The Phase I goal was divided into three specific aims. 1) Study the optimum conditions for catalytic dechlorination. 2) Research on the optimum conditions for bipehneyl conversion, 3) public outreach: disseminate research results at various venues to educate the public about waste reuse in environmentally friendly ways.
For specific aim 1, studying the optimum conditions for catalytic dechlorination has been carried out, and is in healthy progress that may result in a journal publication. New findings include a better solvent than reported from literature, much lower temperatures and much shorter time used. In our study, toluene as identified as a better solvent than methanol, by having higher product recovery (not much difference with regard to dechlorination), and also more sensitive for instrumentation (peak area in toluene is 6.08 times larger).
A few tests were performed on specific aim 2. But after discussion with the ETSC (Engineering Technology Support Center) of the US EPA and one of the executive secretaries of the PEN (PCB Elimination Network), we decided to stop this goal since it is “not practical” based on the feedback from the experts above.
Specific aim 3, student mentoring and outreach, has being carried out and is on a healthy pace. An interdisciplinary team of students has been formed, which consists of two graduate students (environmental and materials engineering) and three undergraduate students (one in Chemical Engineering and two in Chemistry). Also a visiting faculty mentor has been co-leading this project, who is an expert in environmental catalysis. The team developed best practices through working together. They made a few binders to document experimental conditions, one for instrumental analysis and a third one for literature on sustainability and technology related publications. They also established a shared Google Drive for literature and results. Students developed effective management skills for documentation/research.
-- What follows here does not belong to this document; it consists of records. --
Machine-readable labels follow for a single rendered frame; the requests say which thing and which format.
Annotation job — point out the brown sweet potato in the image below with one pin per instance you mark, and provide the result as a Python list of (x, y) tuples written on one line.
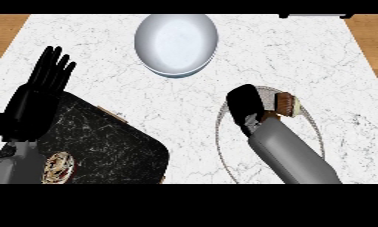
[(286, 104)]

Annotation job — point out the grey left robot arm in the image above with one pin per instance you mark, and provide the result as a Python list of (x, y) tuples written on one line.
[(23, 166)]

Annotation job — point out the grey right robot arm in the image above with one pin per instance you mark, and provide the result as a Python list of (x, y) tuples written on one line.
[(296, 156)]

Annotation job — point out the black marble cutting board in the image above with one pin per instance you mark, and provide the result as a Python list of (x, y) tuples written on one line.
[(112, 147)]

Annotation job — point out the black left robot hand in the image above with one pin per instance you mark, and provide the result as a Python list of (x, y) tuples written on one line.
[(30, 104)]

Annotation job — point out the white bowl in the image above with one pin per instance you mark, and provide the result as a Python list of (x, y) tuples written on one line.
[(177, 44)]

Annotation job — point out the red rimmed can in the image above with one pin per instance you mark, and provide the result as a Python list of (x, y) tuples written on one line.
[(58, 167)]

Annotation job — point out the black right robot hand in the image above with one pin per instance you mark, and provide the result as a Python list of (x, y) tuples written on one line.
[(246, 104)]

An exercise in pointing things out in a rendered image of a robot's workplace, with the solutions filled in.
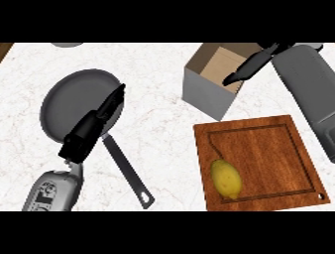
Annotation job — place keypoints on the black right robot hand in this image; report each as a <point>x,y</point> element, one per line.
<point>252,64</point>

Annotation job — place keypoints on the brown wooden cutting board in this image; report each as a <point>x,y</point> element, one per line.
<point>264,158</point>

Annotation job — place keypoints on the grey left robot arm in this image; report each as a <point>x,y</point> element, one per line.
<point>54,190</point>

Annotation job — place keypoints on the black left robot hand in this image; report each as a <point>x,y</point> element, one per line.
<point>83,132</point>

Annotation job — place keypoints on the grey round object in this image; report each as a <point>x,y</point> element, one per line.
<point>66,44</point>

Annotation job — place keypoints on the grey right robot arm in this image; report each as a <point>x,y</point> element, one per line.
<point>315,96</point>

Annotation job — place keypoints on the cardboard box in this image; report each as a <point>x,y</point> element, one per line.
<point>212,82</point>

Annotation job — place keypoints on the grey frying pan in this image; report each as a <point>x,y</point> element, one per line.
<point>79,101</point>

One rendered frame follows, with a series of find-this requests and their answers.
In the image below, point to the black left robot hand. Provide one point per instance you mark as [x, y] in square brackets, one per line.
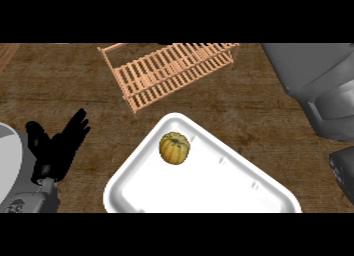
[56, 150]

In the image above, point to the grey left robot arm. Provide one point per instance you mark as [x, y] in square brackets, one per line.
[32, 202]

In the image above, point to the yellow ribbed sweet potato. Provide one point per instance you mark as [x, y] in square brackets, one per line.
[174, 148]

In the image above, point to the pale orange slatted tiered shelf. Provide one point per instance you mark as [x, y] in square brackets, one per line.
[158, 80]

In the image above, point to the white rounded tray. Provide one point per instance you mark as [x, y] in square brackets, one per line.
[199, 186]

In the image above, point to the pale grey round bowl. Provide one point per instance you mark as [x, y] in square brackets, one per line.
[3, 160]

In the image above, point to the pale grey appliance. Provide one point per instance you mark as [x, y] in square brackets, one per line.
[313, 66]

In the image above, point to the dark grey rounded block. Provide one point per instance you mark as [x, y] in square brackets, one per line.
[351, 176]

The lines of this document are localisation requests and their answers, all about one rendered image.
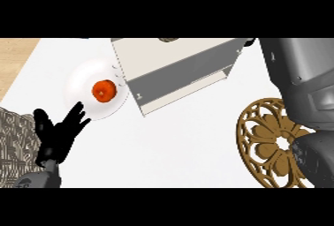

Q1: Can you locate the grey patterned woven basket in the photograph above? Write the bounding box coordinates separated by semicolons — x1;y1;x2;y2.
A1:
0;107;46;189

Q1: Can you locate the orange fruit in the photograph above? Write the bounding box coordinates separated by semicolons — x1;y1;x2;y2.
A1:
91;79;119;104

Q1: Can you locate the gold openwork round placemat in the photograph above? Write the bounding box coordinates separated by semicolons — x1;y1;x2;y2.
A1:
235;97;318;189

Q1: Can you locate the white and grey tiered shelf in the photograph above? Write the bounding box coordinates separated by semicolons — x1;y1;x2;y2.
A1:
110;37;259;118

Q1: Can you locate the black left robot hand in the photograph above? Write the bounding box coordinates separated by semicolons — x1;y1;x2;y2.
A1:
33;101;94;169

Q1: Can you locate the white round plate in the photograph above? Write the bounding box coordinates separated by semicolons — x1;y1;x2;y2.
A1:
63;56;131;121

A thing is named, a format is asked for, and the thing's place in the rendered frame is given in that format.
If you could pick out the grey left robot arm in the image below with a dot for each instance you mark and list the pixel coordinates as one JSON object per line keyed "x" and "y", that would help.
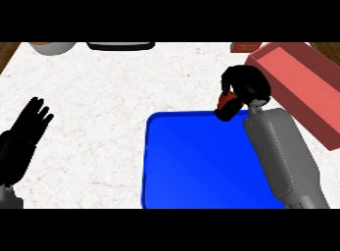
{"x": 1, "y": 197}

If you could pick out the small brown box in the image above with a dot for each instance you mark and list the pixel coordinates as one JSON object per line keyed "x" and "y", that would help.
{"x": 244, "y": 47}

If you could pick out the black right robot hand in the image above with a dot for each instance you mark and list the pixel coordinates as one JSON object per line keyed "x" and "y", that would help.
{"x": 248, "y": 85}

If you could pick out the black flat appliance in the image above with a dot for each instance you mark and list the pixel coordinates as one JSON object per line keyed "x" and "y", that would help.
{"x": 120, "y": 45}

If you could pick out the grey bowl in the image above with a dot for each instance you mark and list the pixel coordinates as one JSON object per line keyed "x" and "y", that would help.
{"x": 53, "y": 47}

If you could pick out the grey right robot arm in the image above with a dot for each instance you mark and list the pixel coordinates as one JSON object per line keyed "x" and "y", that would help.
{"x": 284, "y": 157}

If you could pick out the red bell pepper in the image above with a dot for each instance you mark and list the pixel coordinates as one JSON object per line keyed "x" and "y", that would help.
{"x": 225, "y": 101}

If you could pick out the blue tray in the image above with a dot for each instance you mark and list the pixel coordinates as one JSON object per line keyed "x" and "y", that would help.
{"x": 201, "y": 163}

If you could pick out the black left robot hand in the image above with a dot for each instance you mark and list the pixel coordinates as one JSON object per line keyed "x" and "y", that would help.
{"x": 13, "y": 147}

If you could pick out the red cardboard box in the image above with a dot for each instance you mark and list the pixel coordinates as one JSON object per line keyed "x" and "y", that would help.
{"x": 307, "y": 88}

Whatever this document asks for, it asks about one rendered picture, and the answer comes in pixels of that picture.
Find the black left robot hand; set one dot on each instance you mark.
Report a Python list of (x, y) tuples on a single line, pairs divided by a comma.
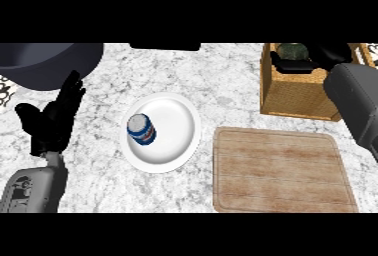
[(52, 123)]

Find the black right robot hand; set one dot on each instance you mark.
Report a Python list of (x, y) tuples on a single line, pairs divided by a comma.
[(296, 66)]

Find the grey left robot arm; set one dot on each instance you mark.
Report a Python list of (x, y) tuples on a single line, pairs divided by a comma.
[(35, 186)]

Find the wicker basket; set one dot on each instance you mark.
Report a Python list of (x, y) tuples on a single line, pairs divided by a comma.
[(296, 96)]

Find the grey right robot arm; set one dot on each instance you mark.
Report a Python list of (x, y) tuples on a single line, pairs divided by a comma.
[(357, 100)]

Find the black and white patterned mat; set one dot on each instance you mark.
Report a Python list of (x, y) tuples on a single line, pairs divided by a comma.
[(7, 91)]

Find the white round plate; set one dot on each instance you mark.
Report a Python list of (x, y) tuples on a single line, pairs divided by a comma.
[(172, 126)]

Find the wooden cutting board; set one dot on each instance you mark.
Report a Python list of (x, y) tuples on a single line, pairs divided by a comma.
[(283, 171)]

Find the dark grey round pot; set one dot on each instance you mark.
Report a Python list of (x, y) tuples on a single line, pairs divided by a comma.
[(45, 63)]

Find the green squash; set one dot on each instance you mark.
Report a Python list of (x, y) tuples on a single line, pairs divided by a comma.
[(293, 51)]

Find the blue can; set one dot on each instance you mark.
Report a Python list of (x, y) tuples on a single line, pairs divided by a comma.
[(143, 130)]

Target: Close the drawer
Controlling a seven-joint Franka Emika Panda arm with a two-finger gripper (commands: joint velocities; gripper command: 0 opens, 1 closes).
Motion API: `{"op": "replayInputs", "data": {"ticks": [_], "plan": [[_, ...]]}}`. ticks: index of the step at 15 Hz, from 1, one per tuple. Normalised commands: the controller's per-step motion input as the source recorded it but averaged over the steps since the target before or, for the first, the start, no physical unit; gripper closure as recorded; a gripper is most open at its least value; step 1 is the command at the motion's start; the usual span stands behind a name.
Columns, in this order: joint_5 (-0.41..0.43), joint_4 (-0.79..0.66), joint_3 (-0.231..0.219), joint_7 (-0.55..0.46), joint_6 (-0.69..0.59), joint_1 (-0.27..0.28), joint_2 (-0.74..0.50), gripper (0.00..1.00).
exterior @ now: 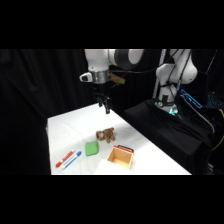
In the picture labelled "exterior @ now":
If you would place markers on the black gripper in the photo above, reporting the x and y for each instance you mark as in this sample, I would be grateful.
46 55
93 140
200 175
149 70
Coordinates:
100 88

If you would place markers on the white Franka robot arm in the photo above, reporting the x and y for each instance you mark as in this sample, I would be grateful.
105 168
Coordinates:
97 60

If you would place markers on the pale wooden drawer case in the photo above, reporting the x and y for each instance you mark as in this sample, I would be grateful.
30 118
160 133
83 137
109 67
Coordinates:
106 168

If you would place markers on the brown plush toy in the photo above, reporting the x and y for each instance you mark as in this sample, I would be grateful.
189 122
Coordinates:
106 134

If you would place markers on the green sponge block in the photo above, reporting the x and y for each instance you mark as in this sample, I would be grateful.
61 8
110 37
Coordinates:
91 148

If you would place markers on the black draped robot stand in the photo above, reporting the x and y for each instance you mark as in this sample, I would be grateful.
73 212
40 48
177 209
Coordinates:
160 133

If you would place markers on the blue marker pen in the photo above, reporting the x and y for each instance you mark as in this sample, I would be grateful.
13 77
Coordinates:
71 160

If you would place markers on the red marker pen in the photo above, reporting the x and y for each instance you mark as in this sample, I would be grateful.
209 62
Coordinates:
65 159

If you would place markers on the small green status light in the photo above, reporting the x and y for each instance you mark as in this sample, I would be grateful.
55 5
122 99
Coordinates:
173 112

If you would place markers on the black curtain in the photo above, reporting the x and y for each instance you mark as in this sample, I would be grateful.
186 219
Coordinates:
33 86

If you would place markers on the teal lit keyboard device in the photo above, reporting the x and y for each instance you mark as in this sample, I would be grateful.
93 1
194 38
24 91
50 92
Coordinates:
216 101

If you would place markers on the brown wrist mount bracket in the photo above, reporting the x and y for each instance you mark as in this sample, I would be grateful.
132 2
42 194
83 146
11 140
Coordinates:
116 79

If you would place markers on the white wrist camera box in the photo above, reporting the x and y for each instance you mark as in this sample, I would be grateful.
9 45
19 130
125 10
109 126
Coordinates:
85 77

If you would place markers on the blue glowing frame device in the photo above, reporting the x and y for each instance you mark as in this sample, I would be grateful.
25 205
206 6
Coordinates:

The PI has worked with partners in student recruitment and making business connections, and will work with newly developed partners to guide the team through the Phase II project on what are needed to move the technology to a pilot demonstration. New partnership has been established with the ETSC (Engineering Technology Support Center) of the US EPA and the PEN (PCB Elimination Network) under the Stockholm Convention.